Over a 10-year period, a single surgeon treated 486 aneurysms with SAE in which open-cell Neuroform or closed-cell Enterprise stents were used. Single stents were used in 386 cases, overlapping stents were deployed in 80 cases, and Y-configuration stents were used in the remaining 20 cases. All neurological complications, which included transient deficits, were analyzed; disabling strokes and death were considered major complications. The chi-square test and multivariate logistic regression were used to evaluate the influence of aneurysm size and morphology, aneurysm location, stent selection, and stent configuration on complication rates.
There were 7 deaths (1.4%), 9 major strokes (1.9%), and 18 minor neurological complications (3.7%). For all complications, multivariate analysis revealed that large aneurysm size (10-25 mm; p = 0.01), giant aneurysm size (> 25 mm; p = 0.04), fusiform aneurysm morphology (p = 0.03), and using a Y-configuration stent (p = 0.048) were independent risk factors. For the major complications, independent risk factors included an aneurysm in the posterior circulation (p = 0.02), using an overlapping stent configuration (p = 0.03), and using a Y-configuration stent (p < 0.01). In this series, SAE for cerebral aneurysm treatment carried an acceptable complication rate. With continued innovations in techniques and devices and with increased experience, the complication rates associated with SAE may be even lower in the future 8).
In 72 patients included in this study, periprocedural complications occurred in 14 (19.4%), including asymptomatic complications in 4 (5.6%) and symptomatic complications in 10 (13.9%); there were symptomatic thromboembolic complications in 5 patients (6.9%), and symptomatic hemorrhagic complications in 5 (6.9%). The authors observed no subacute or delayed thromboembolic complications during the follow-up period of 18.8 months. Use of external ventricular drainage (EVD) (OR 1.413, 95% CI 0.088-2.173; p = 0.046) was the only independent risk factor for periprocedural complications on multivariate logistic regression analysis.
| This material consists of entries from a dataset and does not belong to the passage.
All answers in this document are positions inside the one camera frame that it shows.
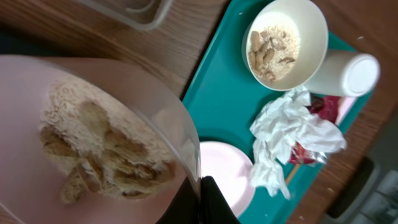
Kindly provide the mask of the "red snack wrapper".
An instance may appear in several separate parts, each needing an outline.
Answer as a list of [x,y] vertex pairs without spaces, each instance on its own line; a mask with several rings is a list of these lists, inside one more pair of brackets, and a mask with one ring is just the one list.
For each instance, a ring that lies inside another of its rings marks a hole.
[[339,108],[338,96],[312,98],[292,134],[291,164],[324,164],[327,155],[346,149],[347,142],[338,128]]

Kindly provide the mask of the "cream white bowl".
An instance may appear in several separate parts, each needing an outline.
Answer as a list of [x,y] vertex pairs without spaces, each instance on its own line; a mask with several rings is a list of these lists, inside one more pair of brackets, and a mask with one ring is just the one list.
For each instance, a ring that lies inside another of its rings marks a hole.
[[242,41],[245,66],[264,87],[287,91],[303,85],[320,68],[328,27],[310,0],[276,0],[250,23]]

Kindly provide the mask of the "pink bowl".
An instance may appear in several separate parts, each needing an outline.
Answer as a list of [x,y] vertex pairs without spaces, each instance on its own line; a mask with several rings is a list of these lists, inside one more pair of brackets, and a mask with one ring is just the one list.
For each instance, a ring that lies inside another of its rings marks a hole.
[[178,96],[100,58],[1,57],[1,207],[21,223],[155,223],[199,140]]

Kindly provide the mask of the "white napkin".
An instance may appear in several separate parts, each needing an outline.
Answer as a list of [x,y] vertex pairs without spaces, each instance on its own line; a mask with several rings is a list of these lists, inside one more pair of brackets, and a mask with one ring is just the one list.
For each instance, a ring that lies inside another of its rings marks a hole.
[[268,102],[250,127],[255,137],[250,183],[253,187],[265,187],[271,197],[281,191],[285,199],[290,199],[281,165],[288,163],[296,144],[322,155],[347,147],[338,127],[311,114],[307,109],[310,105],[306,88],[290,90]]

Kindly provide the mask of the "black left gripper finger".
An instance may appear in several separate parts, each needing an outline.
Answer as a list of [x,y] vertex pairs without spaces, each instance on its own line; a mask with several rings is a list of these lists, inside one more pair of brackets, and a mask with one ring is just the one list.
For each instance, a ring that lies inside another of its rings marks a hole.
[[202,178],[200,196],[185,179],[157,224],[240,224],[211,176]]

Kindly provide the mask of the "white paper cup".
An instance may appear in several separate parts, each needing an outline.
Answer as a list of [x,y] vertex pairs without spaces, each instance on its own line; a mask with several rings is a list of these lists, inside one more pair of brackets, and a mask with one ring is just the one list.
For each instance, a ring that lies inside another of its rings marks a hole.
[[304,86],[322,95],[360,97],[376,86],[380,74],[376,57],[331,49],[318,72]]

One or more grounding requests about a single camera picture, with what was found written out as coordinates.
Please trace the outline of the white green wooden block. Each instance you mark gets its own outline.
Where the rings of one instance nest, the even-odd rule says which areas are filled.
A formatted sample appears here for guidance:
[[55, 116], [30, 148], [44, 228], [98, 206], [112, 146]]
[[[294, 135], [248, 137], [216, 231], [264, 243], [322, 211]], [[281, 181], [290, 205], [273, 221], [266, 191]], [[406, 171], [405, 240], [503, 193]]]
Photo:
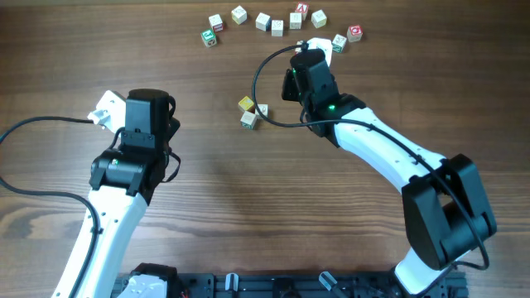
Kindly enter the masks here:
[[243, 127], [253, 130], [257, 120], [258, 120], [258, 117], [255, 113], [250, 113], [248, 111], [245, 111], [243, 113], [243, 116], [240, 118], [240, 123]]

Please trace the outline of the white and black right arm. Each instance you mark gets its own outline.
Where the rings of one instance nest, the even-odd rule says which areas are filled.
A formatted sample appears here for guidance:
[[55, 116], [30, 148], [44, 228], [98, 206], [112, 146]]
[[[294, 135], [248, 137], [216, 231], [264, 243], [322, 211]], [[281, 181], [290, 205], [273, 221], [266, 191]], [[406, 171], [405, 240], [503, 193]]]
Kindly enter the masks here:
[[469, 157], [428, 151], [380, 121], [355, 96], [340, 93], [324, 51], [302, 50], [290, 64], [283, 99], [301, 104], [301, 119], [315, 135], [369, 163], [401, 194], [411, 248], [394, 275], [406, 293], [426, 293], [496, 233], [493, 210]]

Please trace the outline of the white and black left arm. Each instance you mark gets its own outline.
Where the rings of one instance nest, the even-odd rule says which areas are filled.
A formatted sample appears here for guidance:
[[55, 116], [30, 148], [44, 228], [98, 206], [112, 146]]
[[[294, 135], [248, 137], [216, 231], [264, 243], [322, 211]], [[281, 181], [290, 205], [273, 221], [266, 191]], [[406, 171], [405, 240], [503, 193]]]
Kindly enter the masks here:
[[134, 89], [127, 97], [108, 90], [88, 119], [121, 142], [97, 156], [90, 170], [93, 208], [82, 227], [55, 297], [108, 297], [134, 229], [154, 190], [169, 181], [169, 141], [180, 123], [175, 100], [159, 89]]

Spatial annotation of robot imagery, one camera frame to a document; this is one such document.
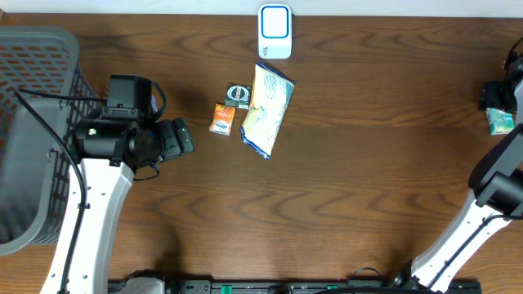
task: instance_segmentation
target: small orange package
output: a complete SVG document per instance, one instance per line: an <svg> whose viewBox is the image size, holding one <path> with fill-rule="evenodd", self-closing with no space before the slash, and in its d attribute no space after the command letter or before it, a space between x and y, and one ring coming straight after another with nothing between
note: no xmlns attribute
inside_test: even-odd
<svg viewBox="0 0 523 294"><path fill-rule="evenodd" d="M214 120L209 127L209 131L228 136L232 128L232 122L235 119L235 113L235 107L216 104Z"/></svg>

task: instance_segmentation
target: white backdrop
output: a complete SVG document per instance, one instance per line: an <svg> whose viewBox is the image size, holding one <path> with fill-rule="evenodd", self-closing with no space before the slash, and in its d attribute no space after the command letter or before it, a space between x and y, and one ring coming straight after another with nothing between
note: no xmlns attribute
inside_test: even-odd
<svg viewBox="0 0 523 294"><path fill-rule="evenodd" d="M259 0L0 0L6 12L255 15ZM522 0L286 0L297 16L523 17Z"/></svg>

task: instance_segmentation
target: wooden table
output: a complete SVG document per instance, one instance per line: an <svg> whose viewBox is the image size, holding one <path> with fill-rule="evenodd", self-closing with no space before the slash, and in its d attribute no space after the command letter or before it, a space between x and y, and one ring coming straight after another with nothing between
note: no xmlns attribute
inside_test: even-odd
<svg viewBox="0 0 523 294"><path fill-rule="evenodd" d="M293 54L271 61L297 86L269 161L208 131L230 82L250 84L254 16L7 15L56 25L81 47L99 96L111 74L138 74L183 116L196 152L135 183L123 206L111 278L157 269L218 279L393 275L425 251L463 205L467 179L500 139L476 110L500 79L523 20L294 17ZM144 176L148 171L139 172ZM484 293L523 288L521 224L460 270ZM0 292L39 292L55 247L0 257Z"/></svg>

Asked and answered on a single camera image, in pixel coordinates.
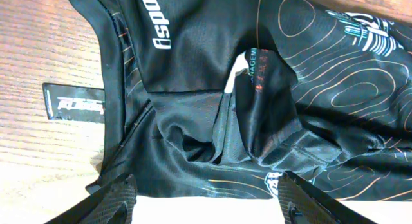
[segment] wood grain
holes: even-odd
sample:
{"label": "wood grain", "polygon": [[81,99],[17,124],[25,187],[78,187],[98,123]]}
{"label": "wood grain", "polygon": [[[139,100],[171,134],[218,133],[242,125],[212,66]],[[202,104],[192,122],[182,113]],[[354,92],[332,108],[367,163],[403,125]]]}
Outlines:
{"label": "wood grain", "polygon": [[[315,0],[412,23],[412,0]],[[43,82],[102,88],[91,26],[68,0],[0,0],[0,223],[42,223],[87,196],[104,126],[48,120]]]}

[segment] folded black shirt
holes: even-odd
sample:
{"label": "folded black shirt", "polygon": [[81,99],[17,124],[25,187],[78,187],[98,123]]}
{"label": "folded black shirt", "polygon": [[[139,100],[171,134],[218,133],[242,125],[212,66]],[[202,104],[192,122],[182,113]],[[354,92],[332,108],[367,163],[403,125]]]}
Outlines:
{"label": "folded black shirt", "polygon": [[291,170],[341,200],[412,200],[411,28],[307,0],[70,2],[100,43],[97,184],[271,198]]}

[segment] black fabric
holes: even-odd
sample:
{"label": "black fabric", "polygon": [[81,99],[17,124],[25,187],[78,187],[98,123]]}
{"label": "black fabric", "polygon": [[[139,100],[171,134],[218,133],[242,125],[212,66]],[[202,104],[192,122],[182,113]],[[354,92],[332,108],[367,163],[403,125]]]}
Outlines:
{"label": "black fabric", "polygon": [[102,54],[99,185],[271,198],[291,170],[338,199],[412,199],[411,28],[307,0],[70,1]]}

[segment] cloth
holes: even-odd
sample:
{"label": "cloth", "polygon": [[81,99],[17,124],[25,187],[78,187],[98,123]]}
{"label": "cloth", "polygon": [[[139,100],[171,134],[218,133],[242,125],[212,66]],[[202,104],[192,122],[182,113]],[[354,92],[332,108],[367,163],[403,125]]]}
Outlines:
{"label": "cloth", "polygon": [[70,2],[102,57],[97,184],[264,199],[291,170],[341,200],[412,200],[411,28],[307,0]]}

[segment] dark t-shirt
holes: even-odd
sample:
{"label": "dark t-shirt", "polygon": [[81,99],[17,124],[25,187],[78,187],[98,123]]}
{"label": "dark t-shirt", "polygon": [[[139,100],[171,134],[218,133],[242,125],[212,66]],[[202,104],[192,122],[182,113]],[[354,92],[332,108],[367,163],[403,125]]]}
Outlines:
{"label": "dark t-shirt", "polygon": [[100,43],[98,184],[271,198],[291,170],[342,200],[412,199],[411,28],[307,0],[70,1]]}

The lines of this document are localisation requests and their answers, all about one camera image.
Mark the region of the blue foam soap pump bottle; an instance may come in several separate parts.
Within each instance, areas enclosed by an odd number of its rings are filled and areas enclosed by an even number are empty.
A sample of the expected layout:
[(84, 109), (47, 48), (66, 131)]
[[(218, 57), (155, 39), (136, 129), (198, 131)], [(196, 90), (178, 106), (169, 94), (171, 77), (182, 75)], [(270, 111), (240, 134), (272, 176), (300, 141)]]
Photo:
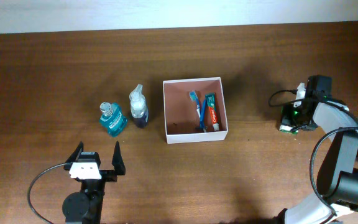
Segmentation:
[(138, 128), (146, 127), (149, 121), (149, 109), (145, 96), (142, 94), (143, 85), (138, 84), (130, 93), (131, 115)]

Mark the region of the blue Gillette razor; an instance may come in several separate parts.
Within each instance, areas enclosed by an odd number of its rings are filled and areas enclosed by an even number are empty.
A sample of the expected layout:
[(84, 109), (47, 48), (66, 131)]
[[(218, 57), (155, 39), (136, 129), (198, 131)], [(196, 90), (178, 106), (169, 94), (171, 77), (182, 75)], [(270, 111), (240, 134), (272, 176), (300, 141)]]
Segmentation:
[(204, 124), (204, 117), (205, 117), (206, 107), (207, 107), (207, 102), (206, 102), (206, 100), (203, 100), (203, 103), (202, 103), (202, 105), (200, 107), (200, 125), (199, 125), (199, 127), (197, 129), (202, 130), (204, 133), (207, 132), (206, 126)]

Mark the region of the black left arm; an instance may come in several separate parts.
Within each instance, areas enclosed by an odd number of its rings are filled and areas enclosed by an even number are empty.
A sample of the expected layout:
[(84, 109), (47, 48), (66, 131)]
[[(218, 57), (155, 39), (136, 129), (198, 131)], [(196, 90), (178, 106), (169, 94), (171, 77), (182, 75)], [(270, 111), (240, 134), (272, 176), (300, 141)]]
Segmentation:
[(84, 151), (82, 142), (69, 156), (63, 169), (81, 184), (81, 189), (67, 196), (63, 202), (62, 212), (66, 223), (101, 222), (105, 185), (108, 182), (116, 182), (119, 176), (126, 174), (119, 142), (114, 146), (111, 164), (112, 169), (100, 169), (99, 154)]

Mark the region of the green and white soap packet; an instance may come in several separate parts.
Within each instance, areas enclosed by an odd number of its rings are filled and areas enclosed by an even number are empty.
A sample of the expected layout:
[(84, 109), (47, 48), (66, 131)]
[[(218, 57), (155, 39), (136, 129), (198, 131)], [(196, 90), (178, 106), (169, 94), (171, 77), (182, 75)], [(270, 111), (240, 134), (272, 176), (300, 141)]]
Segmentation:
[(279, 129), (278, 129), (278, 130), (279, 130), (280, 132), (283, 132), (283, 133), (298, 134), (298, 130), (292, 131), (292, 129), (293, 129), (293, 127), (291, 127), (291, 126), (287, 126), (287, 125), (281, 124), (281, 125), (279, 126)]

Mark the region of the teal Listerine mouthwash bottle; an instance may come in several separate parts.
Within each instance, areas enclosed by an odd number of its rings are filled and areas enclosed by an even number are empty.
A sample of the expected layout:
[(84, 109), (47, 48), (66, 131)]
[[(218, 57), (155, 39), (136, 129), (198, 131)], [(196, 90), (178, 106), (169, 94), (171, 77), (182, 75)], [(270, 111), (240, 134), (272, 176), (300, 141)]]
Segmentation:
[(99, 106), (101, 117), (100, 124), (106, 129), (109, 135), (116, 137), (123, 132), (127, 124), (121, 107), (117, 103), (103, 102)]

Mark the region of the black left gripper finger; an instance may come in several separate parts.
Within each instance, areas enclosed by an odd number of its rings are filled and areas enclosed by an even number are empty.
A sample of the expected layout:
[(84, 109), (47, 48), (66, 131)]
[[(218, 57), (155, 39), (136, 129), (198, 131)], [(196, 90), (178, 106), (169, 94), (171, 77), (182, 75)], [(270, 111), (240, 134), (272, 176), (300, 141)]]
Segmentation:
[(77, 161), (79, 155), (83, 152), (83, 148), (84, 148), (84, 144), (82, 141), (80, 141), (76, 149), (73, 151), (73, 153), (68, 157), (68, 159), (65, 162), (70, 163), (70, 162)]
[(116, 142), (114, 146), (114, 152), (112, 156), (112, 166), (114, 167), (114, 171), (116, 175), (125, 175), (126, 174), (126, 167), (121, 155), (121, 148), (119, 141)]

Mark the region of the Colgate toothpaste tube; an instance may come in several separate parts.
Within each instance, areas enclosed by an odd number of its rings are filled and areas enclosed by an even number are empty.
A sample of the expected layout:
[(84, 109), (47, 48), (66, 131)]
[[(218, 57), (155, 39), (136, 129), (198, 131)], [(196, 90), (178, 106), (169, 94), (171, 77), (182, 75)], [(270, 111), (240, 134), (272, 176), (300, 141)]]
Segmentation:
[(216, 112), (215, 94), (209, 93), (206, 96), (206, 103), (211, 116), (212, 126), (214, 131), (219, 131), (218, 116)]

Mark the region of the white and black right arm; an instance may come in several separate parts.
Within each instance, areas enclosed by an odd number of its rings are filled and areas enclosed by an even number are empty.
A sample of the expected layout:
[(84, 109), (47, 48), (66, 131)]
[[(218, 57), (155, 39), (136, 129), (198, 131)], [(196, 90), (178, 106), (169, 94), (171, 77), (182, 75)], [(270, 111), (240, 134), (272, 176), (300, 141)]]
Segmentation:
[(296, 134), (321, 128), (309, 164), (313, 193), (283, 209), (275, 223), (332, 223), (358, 212), (358, 118), (331, 95), (332, 79), (313, 75), (291, 91), (296, 98), (280, 103), (279, 130)]

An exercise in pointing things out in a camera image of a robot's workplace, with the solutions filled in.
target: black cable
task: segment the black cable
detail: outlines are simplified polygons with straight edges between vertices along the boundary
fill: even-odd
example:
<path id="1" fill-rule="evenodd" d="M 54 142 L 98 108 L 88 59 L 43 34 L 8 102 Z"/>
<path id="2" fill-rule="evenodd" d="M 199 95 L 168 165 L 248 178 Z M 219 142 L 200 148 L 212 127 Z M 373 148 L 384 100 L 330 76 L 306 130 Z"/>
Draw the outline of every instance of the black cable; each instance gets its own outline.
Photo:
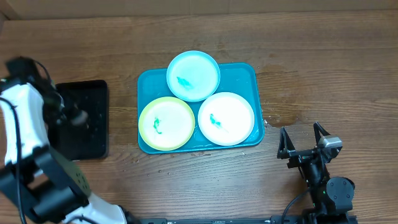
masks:
<path id="1" fill-rule="evenodd" d="M 4 98 L 0 97 L 0 100 L 7 103 L 14 115 L 15 121 L 15 130 L 16 130 L 16 138 L 17 138 L 17 164 L 16 164 L 16 179 L 17 179 L 17 197 L 18 197 L 18 210 L 19 210 L 19 217 L 21 218 L 22 224 L 26 224 L 26 218 L 24 209 L 22 206 L 22 195 L 21 195 L 21 168 L 20 163 L 22 160 L 22 144 L 21 144 L 21 132 L 19 131 L 19 121 L 17 111 L 15 110 L 15 106 L 12 103 Z"/>
<path id="2" fill-rule="evenodd" d="M 44 70 L 44 72 L 45 72 L 45 76 L 47 76 L 47 79 L 49 80 L 49 81 L 52 81 L 52 79 L 51 79 L 51 77 L 50 77 L 50 74 L 49 74 L 49 71 L 47 71 L 47 69 L 44 67 L 44 65 L 42 64 L 42 63 L 40 63 L 39 61 L 36 61 L 36 60 L 34 60 L 34 59 L 32 59 L 35 63 L 37 63 L 38 65 L 40 65 L 40 67 L 42 67 L 43 68 L 43 70 Z"/>
<path id="3" fill-rule="evenodd" d="M 319 156 L 321 157 L 321 166 L 322 166 L 322 178 L 321 182 L 323 181 L 323 178 L 326 177 L 326 171 L 325 171 L 325 162 L 323 161 L 323 156 L 322 156 L 322 149 L 319 150 Z"/>
<path id="4" fill-rule="evenodd" d="M 289 211 L 289 208 L 298 200 L 300 200 L 302 197 L 304 197 L 309 191 L 312 190 L 312 187 L 309 187 L 307 190 L 305 190 L 303 193 L 299 194 L 297 197 L 295 197 L 285 208 L 282 217 L 280 219 L 280 223 L 283 224 L 285 222 L 285 217 L 287 214 L 287 211 Z"/>
<path id="5" fill-rule="evenodd" d="M 71 223 L 72 223 L 73 221 L 75 221 L 75 220 L 85 221 L 85 222 L 88 222 L 88 223 L 90 223 L 90 224 L 98 224 L 98 223 L 94 222 L 93 220 L 91 220 L 91 219 L 89 219 L 89 218 L 86 218 L 86 217 L 84 217 L 84 216 L 75 217 L 75 218 L 71 219 L 67 224 L 71 224 Z"/>
<path id="6" fill-rule="evenodd" d="M 317 219 L 318 214 L 315 214 L 314 217 L 312 217 L 312 224 L 315 224 L 315 220 Z"/>

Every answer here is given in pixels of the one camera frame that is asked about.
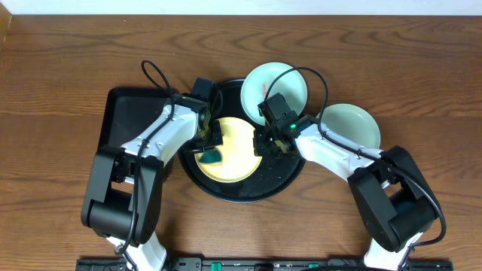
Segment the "green scouring sponge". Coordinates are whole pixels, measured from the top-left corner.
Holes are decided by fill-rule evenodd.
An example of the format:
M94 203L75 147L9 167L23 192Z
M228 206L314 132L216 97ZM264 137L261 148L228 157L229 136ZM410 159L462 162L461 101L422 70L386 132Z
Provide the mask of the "green scouring sponge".
M221 152L217 148L204 151L198 158L201 164L214 165L222 162Z

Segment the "yellow plate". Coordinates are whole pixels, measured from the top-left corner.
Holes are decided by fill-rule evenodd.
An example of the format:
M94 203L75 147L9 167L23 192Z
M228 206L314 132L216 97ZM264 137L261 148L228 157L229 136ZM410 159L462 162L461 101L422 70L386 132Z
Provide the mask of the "yellow plate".
M215 148L221 155L217 163L202 163L203 154L195 154L195 161L202 173L215 181L234 183L248 178L261 164L262 157L254 155L253 135L255 128L237 117L218 119L223 145Z

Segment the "light blue plate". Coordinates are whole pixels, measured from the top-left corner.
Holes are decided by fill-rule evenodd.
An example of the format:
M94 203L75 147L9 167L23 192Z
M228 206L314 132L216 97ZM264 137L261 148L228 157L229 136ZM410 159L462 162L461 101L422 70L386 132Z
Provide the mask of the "light blue plate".
M285 63L269 62L252 70L244 80L240 91L241 104L244 112L256 124L265 124L258 104L264 101L272 82L289 69L291 66ZM281 93L290 109L298 115L307 104L307 85L300 72L292 71L281 77L271 88L269 97L276 93Z

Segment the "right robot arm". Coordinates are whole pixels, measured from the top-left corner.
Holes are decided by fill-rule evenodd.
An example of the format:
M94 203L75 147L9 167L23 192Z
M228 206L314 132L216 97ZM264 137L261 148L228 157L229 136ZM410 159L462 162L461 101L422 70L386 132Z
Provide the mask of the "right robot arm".
M433 245L444 235L422 242L435 221L447 225L441 206L412 156L402 147L387 151L359 145L312 116L269 117L254 132L254 152L293 154L319 164L349 185L372 241L364 265L402 270L417 246Z

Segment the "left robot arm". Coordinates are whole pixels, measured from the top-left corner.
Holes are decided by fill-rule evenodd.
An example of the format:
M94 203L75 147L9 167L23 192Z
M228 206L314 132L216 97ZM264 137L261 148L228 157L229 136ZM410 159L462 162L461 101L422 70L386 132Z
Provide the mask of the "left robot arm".
M209 101L174 94L133 140L96 152L81 222L114 244L134 270L161 270L166 249L156 234L166 164L189 141L210 136Z

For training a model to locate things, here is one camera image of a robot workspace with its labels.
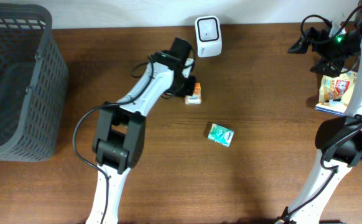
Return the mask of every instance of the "mesh basket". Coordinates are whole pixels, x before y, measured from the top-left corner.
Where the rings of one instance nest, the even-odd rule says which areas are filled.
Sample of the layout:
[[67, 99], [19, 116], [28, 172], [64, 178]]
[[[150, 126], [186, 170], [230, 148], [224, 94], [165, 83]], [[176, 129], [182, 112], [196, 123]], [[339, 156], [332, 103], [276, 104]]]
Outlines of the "mesh basket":
[[0, 4], [0, 160], [54, 153], [68, 69], [51, 26], [41, 6]]

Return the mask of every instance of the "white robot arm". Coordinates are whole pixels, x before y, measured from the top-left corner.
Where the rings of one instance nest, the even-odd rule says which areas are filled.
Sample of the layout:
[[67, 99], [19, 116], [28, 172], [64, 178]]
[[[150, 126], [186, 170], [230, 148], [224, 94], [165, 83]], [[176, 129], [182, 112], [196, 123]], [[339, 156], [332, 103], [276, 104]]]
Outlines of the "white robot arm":
[[[105, 103], [87, 112], [79, 121], [73, 135], [76, 155], [98, 170], [98, 183], [93, 208], [86, 224], [117, 223], [123, 186], [130, 170], [137, 164], [144, 147], [145, 120], [162, 94], [192, 95], [196, 79], [190, 76], [195, 61], [188, 58], [192, 46], [176, 38], [170, 50], [149, 56], [146, 70], [132, 90], [116, 103]], [[92, 112], [100, 111], [93, 152], [98, 165], [85, 160], [76, 148], [80, 123]], [[125, 125], [127, 133], [114, 126]]]
[[[335, 38], [324, 44], [317, 43], [326, 41], [323, 39], [312, 42], [308, 40], [308, 44], [312, 44], [313, 51], [317, 51], [324, 58], [321, 61], [322, 64], [314, 67], [314, 71], [317, 73], [338, 75], [334, 74], [335, 71], [338, 71], [333, 66], [334, 61], [337, 59], [343, 61], [344, 58], [358, 52], [361, 54], [361, 63], [355, 89], [344, 116], [326, 121], [320, 126], [315, 140], [318, 150], [313, 169], [300, 195], [285, 209], [282, 218], [278, 219], [276, 224], [318, 224], [322, 211], [337, 185], [353, 166], [362, 161], [362, 12], [357, 18], [357, 30], [338, 36], [339, 40], [344, 42], [339, 42]], [[311, 32], [309, 35], [311, 39], [314, 39], [315, 34]], [[303, 36], [300, 42], [305, 41], [307, 39]], [[353, 47], [354, 45], [359, 45], [358, 52], [352, 50], [356, 49]], [[296, 45], [291, 48], [294, 52], [289, 51], [290, 53], [298, 51], [294, 47]]]

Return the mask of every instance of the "wood grain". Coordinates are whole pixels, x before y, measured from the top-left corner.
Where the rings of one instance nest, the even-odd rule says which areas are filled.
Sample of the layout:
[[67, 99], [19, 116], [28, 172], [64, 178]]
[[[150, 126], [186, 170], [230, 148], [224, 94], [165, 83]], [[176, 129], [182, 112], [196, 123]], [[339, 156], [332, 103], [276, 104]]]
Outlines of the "wood grain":
[[[298, 24], [223, 26], [223, 52], [198, 58], [193, 75], [203, 103], [159, 100], [147, 118], [141, 160], [126, 181], [122, 223], [232, 223], [275, 218], [299, 194], [315, 159], [319, 76], [312, 53], [289, 55]], [[0, 223], [75, 224], [90, 214], [97, 173], [76, 158], [80, 117], [116, 101], [136, 80], [133, 66], [168, 49], [174, 37], [195, 45], [193, 27], [55, 30], [70, 84], [57, 151], [45, 162], [0, 162]], [[93, 160], [97, 114], [78, 147]], [[208, 124], [235, 131], [229, 148], [207, 140]], [[324, 220], [362, 223], [362, 163], [341, 182]]]

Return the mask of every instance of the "small white speaker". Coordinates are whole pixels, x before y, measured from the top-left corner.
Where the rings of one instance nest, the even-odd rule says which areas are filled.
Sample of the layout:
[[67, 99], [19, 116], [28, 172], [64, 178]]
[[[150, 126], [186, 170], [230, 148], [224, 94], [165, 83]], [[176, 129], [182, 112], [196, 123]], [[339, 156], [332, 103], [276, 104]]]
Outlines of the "small white speaker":
[[223, 40], [217, 17], [203, 16], [196, 19], [195, 33], [199, 57], [212, 57], [221, 54]]

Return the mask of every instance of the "green box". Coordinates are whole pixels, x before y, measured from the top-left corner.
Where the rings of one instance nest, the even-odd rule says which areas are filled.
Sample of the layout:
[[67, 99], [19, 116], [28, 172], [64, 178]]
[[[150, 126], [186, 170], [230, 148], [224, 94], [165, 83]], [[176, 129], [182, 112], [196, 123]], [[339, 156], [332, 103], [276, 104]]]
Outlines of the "green box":
[[223, 146], [229, 147], [232, 141], [234, 132], [228, 128], [224, 128], [218, 124], [212, 124], [208, 139], [220, 143]]
The periprocedural complication rate during SAC was 19.4% among 72 patients. Because of the high complication rate, microsurgical clipping or endovascular treatment with another technique (multiple-microcatheter or balloon-assisted technique) may be a more appropriate option for first-line treatment than SAC, especially in patients requiring EVD 9).
There are several complications associated with Stent-assisted Coil Embolization (SACE) in cerebral aneurysm treatments, due to damaging operations by surgeons and undesirable mechanical properties of stents. Therefore, it is necessary to develop an in vitro simulator that provides both training and research for evaluating the mechanical properties of stents.
A new in vitro simulator for three-dimensional digital subtraction angiography was constructed, followed by aneurysm models fabricated with new materials. Next, this platform was used to provide training and to conduct photoelastic stress analysis to evaluate the SACE technique.
The average interaction stress increasingly varied for the two different stents. Improvements for the Maximum-Likelihood Expectation-Maximization method were developed to reconstruct cross-sections with both thickness and stress information.
The technique presented can improve a surgeon's skills and quantify the performance of stents to improve mechanical design and classification. This method can contribute to three-dimensional stress and volume variation evaluation and assess a surgeon's skills 10).